● **TASK**:
Go through the lines below. Copy those with "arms".
INFORMATION PROVIDED section start
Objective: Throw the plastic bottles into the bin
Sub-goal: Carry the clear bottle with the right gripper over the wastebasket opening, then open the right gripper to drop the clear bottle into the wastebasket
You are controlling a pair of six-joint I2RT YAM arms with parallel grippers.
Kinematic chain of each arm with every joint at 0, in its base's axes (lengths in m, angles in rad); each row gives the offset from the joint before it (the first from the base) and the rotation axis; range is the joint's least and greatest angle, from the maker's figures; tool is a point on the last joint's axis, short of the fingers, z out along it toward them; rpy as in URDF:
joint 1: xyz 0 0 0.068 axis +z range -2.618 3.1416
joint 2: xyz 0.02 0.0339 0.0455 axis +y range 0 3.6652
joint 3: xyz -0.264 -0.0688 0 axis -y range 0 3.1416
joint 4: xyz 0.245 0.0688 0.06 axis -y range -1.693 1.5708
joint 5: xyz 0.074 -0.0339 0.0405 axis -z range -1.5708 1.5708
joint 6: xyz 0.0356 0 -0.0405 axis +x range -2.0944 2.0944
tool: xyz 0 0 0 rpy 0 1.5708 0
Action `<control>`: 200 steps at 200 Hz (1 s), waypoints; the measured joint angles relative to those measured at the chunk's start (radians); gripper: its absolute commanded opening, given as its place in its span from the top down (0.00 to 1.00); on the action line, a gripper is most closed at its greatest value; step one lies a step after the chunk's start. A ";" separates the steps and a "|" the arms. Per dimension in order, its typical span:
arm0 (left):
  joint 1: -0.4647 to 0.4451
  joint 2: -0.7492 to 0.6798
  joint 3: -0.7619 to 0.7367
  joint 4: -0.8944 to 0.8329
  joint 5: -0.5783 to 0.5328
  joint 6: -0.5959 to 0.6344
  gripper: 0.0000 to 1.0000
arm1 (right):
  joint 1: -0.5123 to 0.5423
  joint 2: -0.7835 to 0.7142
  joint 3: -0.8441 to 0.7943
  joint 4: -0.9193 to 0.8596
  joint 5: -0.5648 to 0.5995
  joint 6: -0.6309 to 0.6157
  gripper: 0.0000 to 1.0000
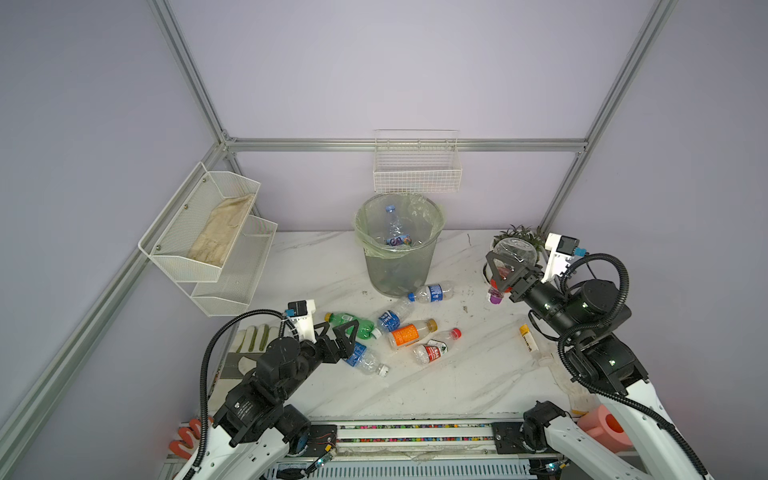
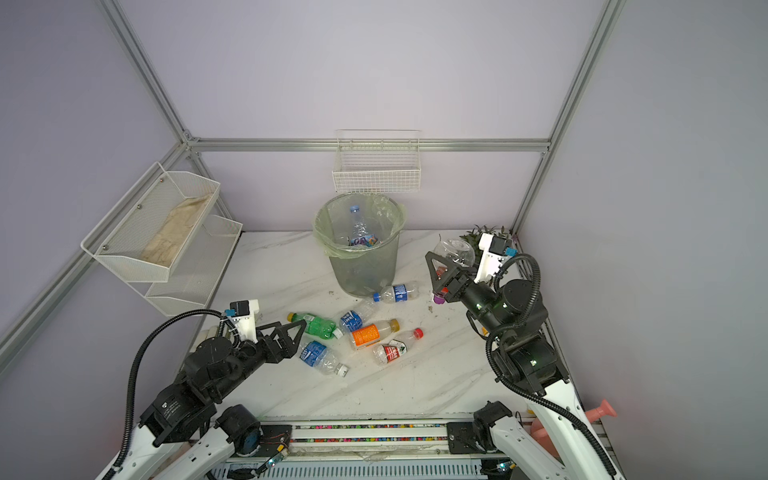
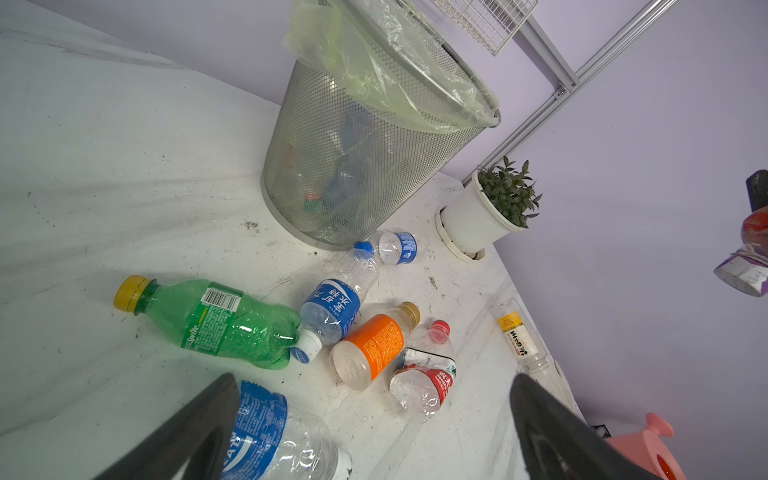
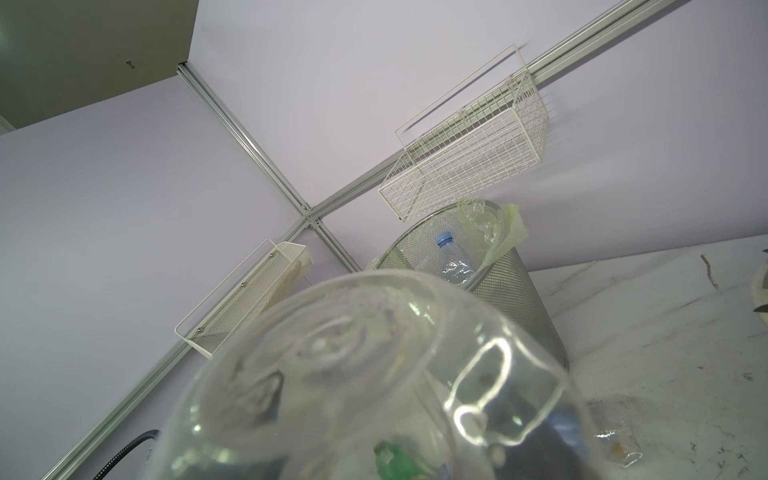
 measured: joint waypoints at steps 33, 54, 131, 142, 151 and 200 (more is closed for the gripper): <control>0.000 0.000 0.000 0.000 0.000 0.000 0.00 | 0.000 0.004 0.009 0.000 -0.001 -0.002 0.97; 0.000 0.000 0.000 0.000 0.000 -0.001 0.00 | 0.000 0.008 0.013 0.000 -0.001 -0.006 0.97; 0.000 0.000 0.000 0.000 0.000 -0.001 0.00 | 0.000 0.160 0.146 0.005 -0.015 -0.016 0.96; 0.000 0.000 0.000 0.000 0.000 -0.001 0.00 | 0.000 0.211 0.185 0.007 -0.026 -0.016 0.96; 0.000 0.000 0.000 0.000 0.000 -0.002 0.00 | 0.000 0.262 0.222 0.011 -0.039 -0.016 0.96; 0.000 -0.001 0.000 0.000 0.008 -0.021 0.00 | 0.012 0.631 0.491 0.029 -0.076 -0.011 0.64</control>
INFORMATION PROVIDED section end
● **REPLY TO THE TASK**:
You are controlling a pair of six-joint I2RT YAM arms with parallel grippers.
Action `<control>`: 200 steps at 200 Hz (1 s), waypoints; the measured joint angles relative to those measured at the chunk's start (radians); gripper: its absolute commanded opening, given as its place in its span from the top down (0.00 to 1.00); on the action line, a gripper is most closed at its greatest value; step one lies a step after the chunk's start. A ";" separates the steps and a "|" the arms. Per dimension in order, its typical span:

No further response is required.